▶ **INPUT FOR THIS TASK**
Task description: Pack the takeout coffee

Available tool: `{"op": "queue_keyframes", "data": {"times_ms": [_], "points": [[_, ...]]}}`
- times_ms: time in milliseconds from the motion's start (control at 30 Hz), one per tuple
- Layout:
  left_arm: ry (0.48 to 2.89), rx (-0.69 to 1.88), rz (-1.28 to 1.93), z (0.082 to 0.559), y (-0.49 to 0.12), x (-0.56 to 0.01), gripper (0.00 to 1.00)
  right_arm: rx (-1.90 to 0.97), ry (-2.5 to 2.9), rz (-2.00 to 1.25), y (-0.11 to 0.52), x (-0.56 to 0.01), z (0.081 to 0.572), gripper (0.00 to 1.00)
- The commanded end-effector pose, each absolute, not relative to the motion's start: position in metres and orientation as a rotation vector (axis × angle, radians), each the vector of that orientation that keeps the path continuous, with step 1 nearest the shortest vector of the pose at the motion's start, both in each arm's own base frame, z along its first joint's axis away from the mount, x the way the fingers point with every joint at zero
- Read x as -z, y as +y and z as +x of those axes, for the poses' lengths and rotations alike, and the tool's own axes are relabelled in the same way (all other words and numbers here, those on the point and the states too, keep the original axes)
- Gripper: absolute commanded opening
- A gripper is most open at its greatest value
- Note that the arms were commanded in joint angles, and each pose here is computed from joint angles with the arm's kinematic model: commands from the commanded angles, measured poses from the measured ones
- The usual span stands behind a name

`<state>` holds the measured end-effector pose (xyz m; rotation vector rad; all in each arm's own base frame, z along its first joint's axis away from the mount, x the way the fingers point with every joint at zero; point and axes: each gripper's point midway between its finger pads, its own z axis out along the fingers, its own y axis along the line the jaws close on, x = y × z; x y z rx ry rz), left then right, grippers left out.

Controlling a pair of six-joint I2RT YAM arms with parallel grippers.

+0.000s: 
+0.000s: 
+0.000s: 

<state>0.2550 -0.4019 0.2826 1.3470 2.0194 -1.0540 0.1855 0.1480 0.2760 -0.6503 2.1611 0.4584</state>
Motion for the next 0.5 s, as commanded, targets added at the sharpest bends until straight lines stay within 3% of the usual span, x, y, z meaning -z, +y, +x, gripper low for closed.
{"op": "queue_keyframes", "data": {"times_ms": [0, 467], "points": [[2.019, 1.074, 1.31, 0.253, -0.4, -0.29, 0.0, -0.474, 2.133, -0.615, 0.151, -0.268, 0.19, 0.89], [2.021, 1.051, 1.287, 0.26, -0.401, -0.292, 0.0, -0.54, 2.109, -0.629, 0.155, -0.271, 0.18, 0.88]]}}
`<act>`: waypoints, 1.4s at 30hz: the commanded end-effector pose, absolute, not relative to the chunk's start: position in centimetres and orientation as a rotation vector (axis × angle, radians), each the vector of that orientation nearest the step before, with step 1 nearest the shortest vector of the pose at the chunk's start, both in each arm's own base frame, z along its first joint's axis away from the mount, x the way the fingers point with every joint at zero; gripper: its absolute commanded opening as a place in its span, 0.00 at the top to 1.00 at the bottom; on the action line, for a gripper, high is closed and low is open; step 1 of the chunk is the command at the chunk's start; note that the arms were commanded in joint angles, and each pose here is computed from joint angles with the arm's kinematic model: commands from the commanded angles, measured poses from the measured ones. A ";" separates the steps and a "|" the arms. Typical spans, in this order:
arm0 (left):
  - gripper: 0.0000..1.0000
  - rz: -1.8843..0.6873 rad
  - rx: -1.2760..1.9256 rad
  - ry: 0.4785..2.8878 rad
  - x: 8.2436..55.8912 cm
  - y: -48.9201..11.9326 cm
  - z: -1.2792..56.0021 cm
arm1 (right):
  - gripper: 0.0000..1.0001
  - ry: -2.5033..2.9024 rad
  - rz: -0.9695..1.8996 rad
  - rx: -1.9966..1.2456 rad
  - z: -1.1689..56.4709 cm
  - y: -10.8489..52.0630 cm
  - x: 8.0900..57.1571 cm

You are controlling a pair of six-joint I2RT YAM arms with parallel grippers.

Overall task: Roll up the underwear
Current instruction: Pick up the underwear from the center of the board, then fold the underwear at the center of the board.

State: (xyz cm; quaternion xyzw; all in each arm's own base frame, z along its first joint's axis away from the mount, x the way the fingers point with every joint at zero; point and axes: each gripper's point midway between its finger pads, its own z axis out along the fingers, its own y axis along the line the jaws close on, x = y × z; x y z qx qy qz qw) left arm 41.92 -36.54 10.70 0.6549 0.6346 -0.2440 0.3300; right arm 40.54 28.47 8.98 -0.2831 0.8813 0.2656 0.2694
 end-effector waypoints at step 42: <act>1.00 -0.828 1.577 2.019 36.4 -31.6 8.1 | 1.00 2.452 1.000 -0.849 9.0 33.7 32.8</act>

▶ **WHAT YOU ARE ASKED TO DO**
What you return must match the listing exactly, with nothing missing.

▶ **RESPONSE TO THE TASK**
Task description: Pack the takeout coffee

Available tool: `{"op": "queue_keyframes", "data": {"times_ms": [_], "points": [[_, ...]]}}`
- times_ms: time in milliseconds from the motion's start (control at 30 Hz), one per tuple
- Layout:
  left_arm: ry (0.48 to 2.89), rx (-0.69 to 1.88), rz (-1.28 to 1.93), z (0.082 to 0.559), y (-0.49 to 0.12), x (-0.56 to 0.01), gripper (0.00 to 1.00)
  right_arm: rx (-1.90 to 0.97), ry (-2.5 to 2.9), rz (-2.00 to 1.25), y (-0.11 to 0.52), x (-0.56 to 0.01), z (0.081 to 0.572), gripper (0.00 to 1.00)
- The commanded end-effector pose, each absolute, not relative to the motion's start: position in metres and orientation as a rotation vector (axis × angle, radians), each the vector of that orientation that keeps the path continuous, with step 1 nearest the shortest vector of the pose at the motion's start, both in each arm's own base frame, z along its first joint's axis away from the mount, x the way the fingers point with every joint at zero
- Read x as -z, y as +y and z as +x of those axes, for the poses' lengths and rotations alike, and the tool's own axes are relabelled in the same way (all other words and numbers here, those on the point and the states too, keep the original axes)
- Gripper: absolute commanded opening
- A gripper is most open at its greatest value
- Note that the arms were commanded in joint angles, and each pose here is computed from joint angles with the arm's kinematic model: commands from the commanded angles, measured poses from the measured ones
- The usual span stands behind a name

`<state>` holds the measured end-effector pose (xyz m; rotation vector rad; all in each arm's own base frame, z along its first joint's axis away from the mount, x the way the fingers point with every joint at zero; point and axes: each gripper's point midway between its finger pads, its own z axis out along the fingers, its own y axis along the line the jaws close on, x = y × z; x y z rx ry rz), left then right, grippers left out.

Controlling a pair of six-joint I2RT YAM arms with parallel grippers.

+0.000s: 
+0.000s: 
+0.000s: 

<state>0.2550 -0.4019 0.2826 1.3470 2.0194 -1.0540 0.1855 0.1480 0.2760 -0.6503 2.1611 0.4584</state>
Motion for the next 0.5 s, as commanded, targets added at the sharpest bends until straight lines stay within 3% of the usual span, x, y, z meaning -z, +y, +x, gripper low for closed.
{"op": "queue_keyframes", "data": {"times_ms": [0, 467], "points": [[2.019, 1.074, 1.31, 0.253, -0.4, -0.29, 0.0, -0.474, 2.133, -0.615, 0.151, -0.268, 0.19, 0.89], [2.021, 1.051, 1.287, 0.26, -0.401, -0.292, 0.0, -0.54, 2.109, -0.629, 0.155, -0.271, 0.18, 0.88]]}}
`<act>`: waypoints, 1.4s at 30hz: the commanded end-effector pose, absolute, not relative to the chunk's start: position in centimetres and orientation as a rotation vector (axis × angle, radians), each the vector of that orientation nearest the step before, with step 1 nearest the shortest vector of the pose at the chunk's start, both in each arm's own base frame, z along its first joint's axis away from the mount, x the way the fingers point with every joint at zero; gripper: its absolute commanded opening as a place in its span, 0.00 at the top to 1.00 at the bottom; on the action line, for a gripper, high is closed and low is open; step 1 of the chunk is the command at the chunk's start; note that the arms were commanded in joint angles, and each pose here is computed from joint angles with the arm's kinematic model: commands from the commanded angles, measured poses from the measured ones. A ";" separates the steps and a "|" the arms. Typical spans, in this order:
arm0 (left):
  - gripper: 0.0000..1.0000
  - rz: -1.8843..0.6873 rad
  - rx: -1.2760..1.9256 rad
  - ry: 0.4785..2.8878 rad
  - x: 8.2436..55.8912 cm
  - y: -48.9201..11.9326 cm
  - z: -1.2792..56.0021 cm
arm1 (right):
  - gripper: 0.0000..1.0001
  - ry: -2.5033..2.9024 rad
  - rz: -0.9695..1.8996 rad
  - rx: -1.9966..1.2456 rad
  - z: -1.1689..56.4709 cm
  - y: -10.8489..52.0630 cm
  - x: 8.0900..57.1571 cm

You are controlling a pair of six-joint I2RT YAM arms with parallel grippers.

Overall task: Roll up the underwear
Current instruction: Pick up the underwear from the center of the board, then fold the underwear at the center of the board.

State: (xyz cm; quaternion xyzw; all in each arm's own base frame, z along its first joint's axis away from the mount, x the way the fingers point with every joint at zero; point and axes: each gripper's point midway between its finger pads, its own z axis out along the fingers, its own y axis along the line the jaws close on, x = y × z; x y z qx qy qz qw) left arm 41.92 -36.54 10.70 0.6549 0.6346 -0.2440 0.3300; right arm 40.54 28.47 8.98 -0.2831 0.8813 0.2656 0.2694
 end-effector waypoints at step 42: <act>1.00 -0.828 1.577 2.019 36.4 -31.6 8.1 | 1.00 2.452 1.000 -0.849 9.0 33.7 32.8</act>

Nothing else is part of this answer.